2. The method for predicting tetracycline adsorption capacity based on machine learning according to claim 1, characterized in that, The machine learning models include the synchronously constructed gradient boosting tree model CatB, random forest RF, and the gradient boosting model XGBoost that automatically processes class features.
3. The method for predicting tetracycline adsorption based on machine learning according to claim 1, characterized in that, The molecular descriptive properties described in step S1 include pH value, organic matter content (OM), total nitrogen content (TN), and total phosphorus content (TP); the solid descriptive properties include particle size (D). 50 The dataset includes clay content (Clay), silt content (Powder), and sand content (Sand). The output variables of the dataset include the soil-water distribution coefficient of sediment to tetracycline.
4. The method for predicting tetracycline adsorption capacity based on machine learning according to claim 1, characterized in that, In step S3, the evaluation metrics for model selection are the prediction determination coefficient and the mean squared error.
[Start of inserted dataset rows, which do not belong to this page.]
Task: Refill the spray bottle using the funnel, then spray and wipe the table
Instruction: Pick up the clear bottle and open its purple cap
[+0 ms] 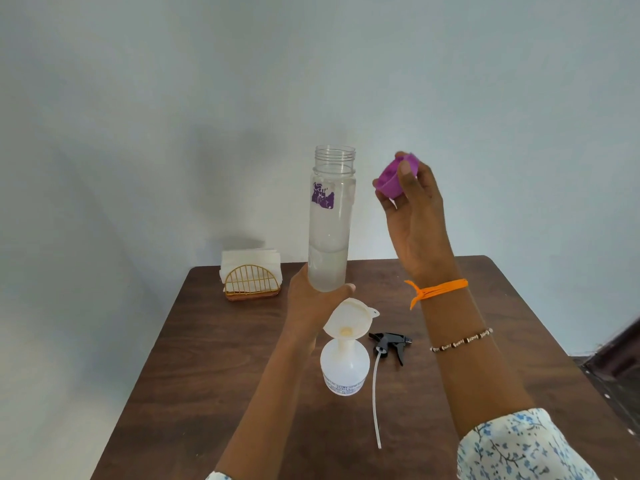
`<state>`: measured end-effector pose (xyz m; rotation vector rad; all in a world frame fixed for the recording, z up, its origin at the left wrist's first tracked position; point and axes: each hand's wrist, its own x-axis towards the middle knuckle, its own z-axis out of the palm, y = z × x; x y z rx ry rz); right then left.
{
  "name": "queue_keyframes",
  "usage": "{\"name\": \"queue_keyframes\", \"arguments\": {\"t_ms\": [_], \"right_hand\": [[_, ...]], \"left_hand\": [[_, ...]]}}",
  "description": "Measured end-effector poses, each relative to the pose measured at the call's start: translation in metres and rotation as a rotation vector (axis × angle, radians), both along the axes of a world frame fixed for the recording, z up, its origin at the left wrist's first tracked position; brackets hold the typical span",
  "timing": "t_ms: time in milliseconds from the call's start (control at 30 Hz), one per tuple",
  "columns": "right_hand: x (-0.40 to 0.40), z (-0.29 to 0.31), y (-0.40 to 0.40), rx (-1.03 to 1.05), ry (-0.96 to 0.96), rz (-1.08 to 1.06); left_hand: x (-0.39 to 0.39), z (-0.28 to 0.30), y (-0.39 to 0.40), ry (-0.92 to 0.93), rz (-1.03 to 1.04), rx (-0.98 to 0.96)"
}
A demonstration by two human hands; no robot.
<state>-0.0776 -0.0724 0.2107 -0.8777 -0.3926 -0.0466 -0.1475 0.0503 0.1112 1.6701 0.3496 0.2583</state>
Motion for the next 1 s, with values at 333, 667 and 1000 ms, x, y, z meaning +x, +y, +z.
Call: {"name": "queue_keyframes", "arguments": {"t_ms": [333, 667, 1000], "right_hand": [[-0.011, -0.099, -0.016, -0.481, 0.415, -0.182], [-0.017, -0.172, -0.044, -0.865, 0.582, -0.066], [-0.009, -0.196, -0.061, -0.966, 0.663, -0.063]], "left_hand": [[-0.002, -0.005, -0.005, 0.009, -0.01, 0.002], [-0.003, -0.011, -0.009, 0.006, -0.019, 0.017], [0.0, -0.012, -0.011, 0.038, -0.012, 0.038]]}}
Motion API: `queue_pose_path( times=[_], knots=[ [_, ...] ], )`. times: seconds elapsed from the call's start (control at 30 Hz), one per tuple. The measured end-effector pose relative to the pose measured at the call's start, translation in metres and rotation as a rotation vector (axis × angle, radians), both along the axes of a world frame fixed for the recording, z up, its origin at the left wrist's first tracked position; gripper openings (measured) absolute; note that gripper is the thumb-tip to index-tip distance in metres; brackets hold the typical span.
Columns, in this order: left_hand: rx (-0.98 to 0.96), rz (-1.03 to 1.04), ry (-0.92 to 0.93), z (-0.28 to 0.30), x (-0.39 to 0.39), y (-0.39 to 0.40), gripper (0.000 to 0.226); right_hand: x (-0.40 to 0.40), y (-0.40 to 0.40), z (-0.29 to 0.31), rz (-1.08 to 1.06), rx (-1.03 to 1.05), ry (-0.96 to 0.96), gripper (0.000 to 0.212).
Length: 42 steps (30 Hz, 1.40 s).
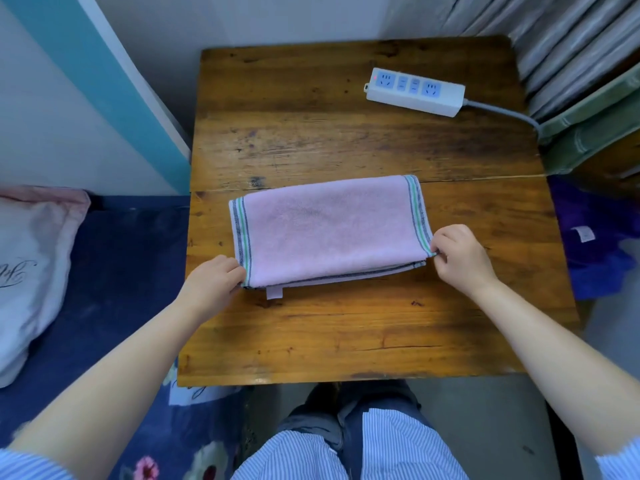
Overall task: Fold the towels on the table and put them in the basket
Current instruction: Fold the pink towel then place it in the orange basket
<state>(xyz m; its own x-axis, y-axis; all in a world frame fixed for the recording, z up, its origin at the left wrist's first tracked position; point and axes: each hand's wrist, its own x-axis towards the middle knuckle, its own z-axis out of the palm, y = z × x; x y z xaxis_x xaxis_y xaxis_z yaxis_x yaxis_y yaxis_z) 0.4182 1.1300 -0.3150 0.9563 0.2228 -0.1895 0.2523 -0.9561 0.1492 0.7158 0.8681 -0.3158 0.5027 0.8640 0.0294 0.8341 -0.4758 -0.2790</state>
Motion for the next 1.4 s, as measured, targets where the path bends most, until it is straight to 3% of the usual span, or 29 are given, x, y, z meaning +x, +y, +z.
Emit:
queue_pose_path(
  times=[0.23, 0.43, 0.57, 0.7, 0.8, 0.87, 0.97, 1.07, 1.17, 1.3, 1.4],
  knots=[
    [0.052, -0.041, 0.078, -0.01, -0.002, -0.001, 0.039, -0.008, -0.01, -0.01, 0.01, -0.01, -0.013, 0.017],
    [0.097, -0.073, 0.159, -0.021, 0.001, -0.005, 0.046, -0.009, -0.017, -0.023, 0.095, -0.149, -0.056, 0.025],
    [0.108, 0.034, 0.252, -0.018, 0.005, -0.005, 0.024, -0.013, -0.012, -0.014, 0.059, -0.209, -0.066, 0.021],
    [0.093, 0.13, 0.078, -0.013, 0.02, -0.004, 0.034, -0.018, 0.015, -0.006, 0.0, -0.069, -0.066, 0.01],
    [-0.014, 0.292, -0.117, -0.012, 0.057, -0.013, 0.027, -0.024, 0.059, -0.008, 0.072, -0.065, -0.07, 0.025],
    [-0.126, 0.44, -0.193, -0.016, 0.087, -0.02, 0.035, -0.033, 0.092, -0.013, 0.134, -0.156, -0.083, 0.039],
    [-0.26, 0.603, -0.059, -0.018, 0.123, -0.026, 0.049, -0.045, 0.133, -0.021, 0.174, -0.247, -0.098, 0.048],
    [-0.178, 0.589, 0.081, -0.031, 0.135, -0.029, 0.054, -0.046, 0.153, -0.025, 0.174, -0.329, -0.039, 0.069],
    [-0.18, 0.577, 0.061, -0.047, 0.133, -0.025, 0.085, -0.043, 0.158, -0.034, 0.169, -0.379, -0.025, 0.067],
    [-0.108, 0.557, 0.018, -0.051, 0.129, -0.013, 0.074, -0.03, 0.155, -0.044, 0.174, -0.395, -0.048, 0.057],
    [-0.117, 0.671, 0.124, -0.054, 0.118, 0.003, 0.068, -0.013, 0.147, -0.041, 0.071, -0.396, 0.019, 0.077]
  ],
)
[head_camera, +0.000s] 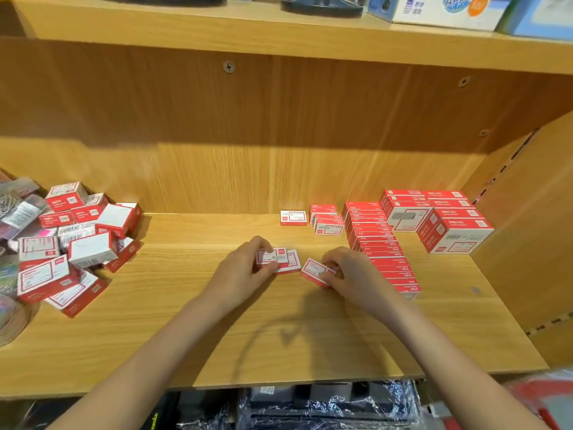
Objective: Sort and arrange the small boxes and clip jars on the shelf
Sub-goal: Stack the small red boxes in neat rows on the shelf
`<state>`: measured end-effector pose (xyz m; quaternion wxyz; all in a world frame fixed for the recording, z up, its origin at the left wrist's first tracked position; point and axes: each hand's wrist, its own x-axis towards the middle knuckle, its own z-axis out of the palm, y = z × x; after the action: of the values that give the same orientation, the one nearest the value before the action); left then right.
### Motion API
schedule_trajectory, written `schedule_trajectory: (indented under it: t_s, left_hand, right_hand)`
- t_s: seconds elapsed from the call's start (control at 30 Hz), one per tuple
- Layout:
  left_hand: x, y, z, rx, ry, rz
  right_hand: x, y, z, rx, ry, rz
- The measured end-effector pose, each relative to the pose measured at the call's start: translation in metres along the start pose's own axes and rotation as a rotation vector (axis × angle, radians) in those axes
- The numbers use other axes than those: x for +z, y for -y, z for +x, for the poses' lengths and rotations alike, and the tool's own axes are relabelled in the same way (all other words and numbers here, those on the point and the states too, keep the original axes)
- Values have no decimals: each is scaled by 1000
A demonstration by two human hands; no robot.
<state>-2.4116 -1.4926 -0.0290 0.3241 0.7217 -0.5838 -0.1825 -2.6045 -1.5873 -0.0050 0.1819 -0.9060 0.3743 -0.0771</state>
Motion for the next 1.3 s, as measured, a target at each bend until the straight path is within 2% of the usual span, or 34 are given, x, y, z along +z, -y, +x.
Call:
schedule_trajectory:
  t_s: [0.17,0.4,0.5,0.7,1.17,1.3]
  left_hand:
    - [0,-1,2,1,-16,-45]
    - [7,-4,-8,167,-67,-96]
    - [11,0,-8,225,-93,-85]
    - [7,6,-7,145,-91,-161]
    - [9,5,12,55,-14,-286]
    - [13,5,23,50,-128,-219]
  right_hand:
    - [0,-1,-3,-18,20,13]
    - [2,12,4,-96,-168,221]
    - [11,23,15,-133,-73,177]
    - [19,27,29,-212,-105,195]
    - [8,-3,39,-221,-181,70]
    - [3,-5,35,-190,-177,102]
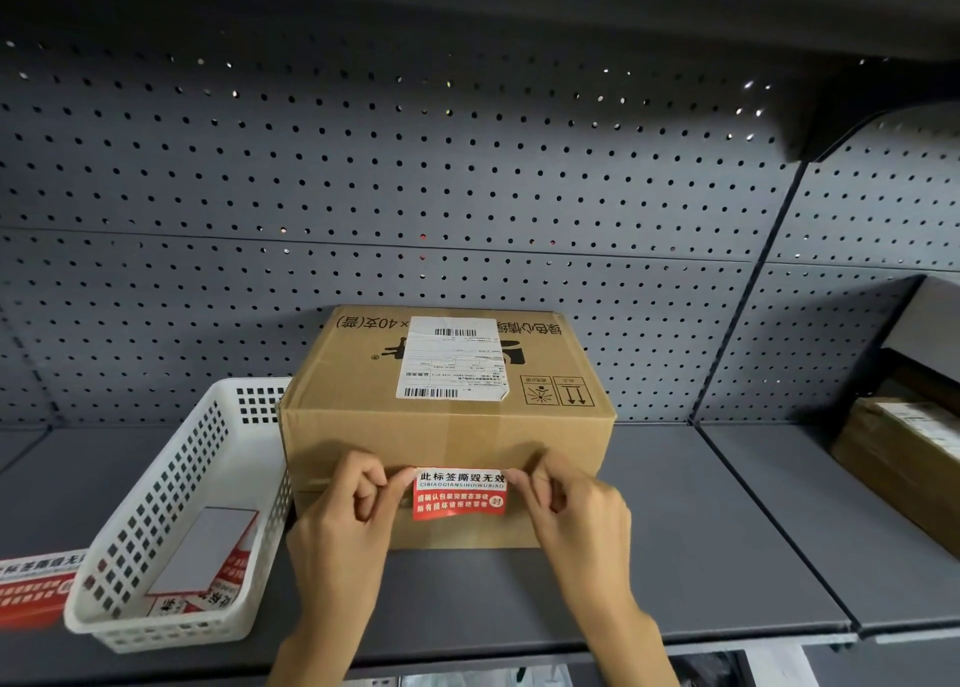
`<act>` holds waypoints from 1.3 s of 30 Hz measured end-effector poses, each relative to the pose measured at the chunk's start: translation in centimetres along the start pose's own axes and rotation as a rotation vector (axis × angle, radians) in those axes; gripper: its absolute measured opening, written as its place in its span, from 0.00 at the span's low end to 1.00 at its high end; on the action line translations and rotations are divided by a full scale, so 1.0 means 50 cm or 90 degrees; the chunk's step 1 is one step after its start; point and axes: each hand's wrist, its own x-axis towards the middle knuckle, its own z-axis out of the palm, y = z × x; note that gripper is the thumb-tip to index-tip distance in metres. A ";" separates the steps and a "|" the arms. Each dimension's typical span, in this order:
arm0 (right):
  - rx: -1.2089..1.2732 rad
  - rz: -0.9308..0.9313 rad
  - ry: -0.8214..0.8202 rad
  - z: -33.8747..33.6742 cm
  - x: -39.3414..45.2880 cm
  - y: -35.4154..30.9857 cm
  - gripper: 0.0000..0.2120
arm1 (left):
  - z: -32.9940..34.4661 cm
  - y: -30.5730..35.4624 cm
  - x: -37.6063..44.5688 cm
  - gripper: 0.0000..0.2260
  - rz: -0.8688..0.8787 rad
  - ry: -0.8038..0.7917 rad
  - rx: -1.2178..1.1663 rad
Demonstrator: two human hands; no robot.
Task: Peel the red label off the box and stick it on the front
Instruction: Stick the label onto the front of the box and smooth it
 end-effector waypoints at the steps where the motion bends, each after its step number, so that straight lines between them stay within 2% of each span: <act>1: 0.011 -0.014 -0.002 0.004 -0.001 -0.007 0.24 | 0.002 0.006 -0.002 0.17 0.005 -0.002 -0.002; 5: -0.012 -0.060 -0.047 0.038 -0.004 -0.035 0.21 | 0.021 0.039 -0.003 0.18 0.086 -0.040 0.102; 11: -0.005 -0.099 -0.074 0.056 -0.017 -0.027 0.22 | 0.037 0.032 -0.019 0.17 0.097 -0.067 0.155; 20: -0.049 -0.117 -0.123 0.062 -0.041 -0.006 0.23 | 0.026 0.011 -0.040 0.18 0.119 -0.086 0.167; 24: -0.030 -0.110 -0.109 0.052 -0.035 -0.022 0.20 | 0.022 0.023 -0.037 0.18 0.085 -0.064 0.109; 28: -0.049 -0.130 -0.100 0.050 -0.020 -0.032 0.22 | 0.024 0.036 -0.021 0.15 0.067 -0.071 0.098; 33: -0.099 -0.104 -0.120 0.036 -0.018 -0.003 0.15 | 0.008 0.008 -0.017 0.17 0.061 -0.082 0.120; 39: -0.109 -0.072 -0.102 0.014 -0.025 0.036 0.18 | -0.016 -0.025 -0.018 0.18 0.076 -0.083 0.112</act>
The closer the determination coefficient is to 1 and the smaller the mean squared error, the better the model.
5. The method for predicting tetracycline adsorption capacity based on machine learning according to claim 1, characterized in that, In step S4, the SHAP feature importance analysis first obtains the average absolute SHAP value of each input feature; then, based on the average absolute SHAP value, the importance value of each input feature is calculated and sorted to obtain the feature importance index of the dataset.
6. A machine learning-based device for predicting tetracycline adsorption, comprising a memory, a processor, and a computer program stored in the memory and executable on the processor, characterized in that, When the processor executes the program, it implements the tetracycline adsorption prediction method based on machine learning as described in any one of claims 1-5.
7. A computer-readable storage medium on which a program is stored, characterized in that, When the program is executed by the processor, it implements the steps of the machine learning-based tetracycline adsorption prediction method as described in any one of claims 1-5.